Work to be completed -> Gather all lines from the material that contain "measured".

>>>>>

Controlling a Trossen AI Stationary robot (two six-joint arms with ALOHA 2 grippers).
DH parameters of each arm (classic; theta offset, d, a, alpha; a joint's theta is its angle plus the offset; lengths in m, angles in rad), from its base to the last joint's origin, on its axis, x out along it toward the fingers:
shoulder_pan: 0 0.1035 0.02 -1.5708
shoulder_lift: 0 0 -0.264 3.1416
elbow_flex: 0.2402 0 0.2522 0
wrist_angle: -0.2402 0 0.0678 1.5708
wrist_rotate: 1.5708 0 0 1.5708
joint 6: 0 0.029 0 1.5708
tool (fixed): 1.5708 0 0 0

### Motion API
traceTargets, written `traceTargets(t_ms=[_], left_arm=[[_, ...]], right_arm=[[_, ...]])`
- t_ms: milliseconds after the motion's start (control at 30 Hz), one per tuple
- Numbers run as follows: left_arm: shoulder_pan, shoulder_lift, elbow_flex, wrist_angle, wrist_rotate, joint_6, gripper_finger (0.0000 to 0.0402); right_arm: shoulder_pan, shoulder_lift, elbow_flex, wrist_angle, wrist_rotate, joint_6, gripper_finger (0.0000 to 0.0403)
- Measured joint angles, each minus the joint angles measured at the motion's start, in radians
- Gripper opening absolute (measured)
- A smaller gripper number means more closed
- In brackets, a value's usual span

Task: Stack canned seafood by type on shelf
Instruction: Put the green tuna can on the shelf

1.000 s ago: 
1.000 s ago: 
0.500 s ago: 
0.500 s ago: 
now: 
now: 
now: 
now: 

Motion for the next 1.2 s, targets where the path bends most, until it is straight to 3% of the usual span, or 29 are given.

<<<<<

Result for this exercise ->
- Measured joint angles, each minus the joint angles measured at the motion's start, in radians
- Gripper opening absolute (measured)

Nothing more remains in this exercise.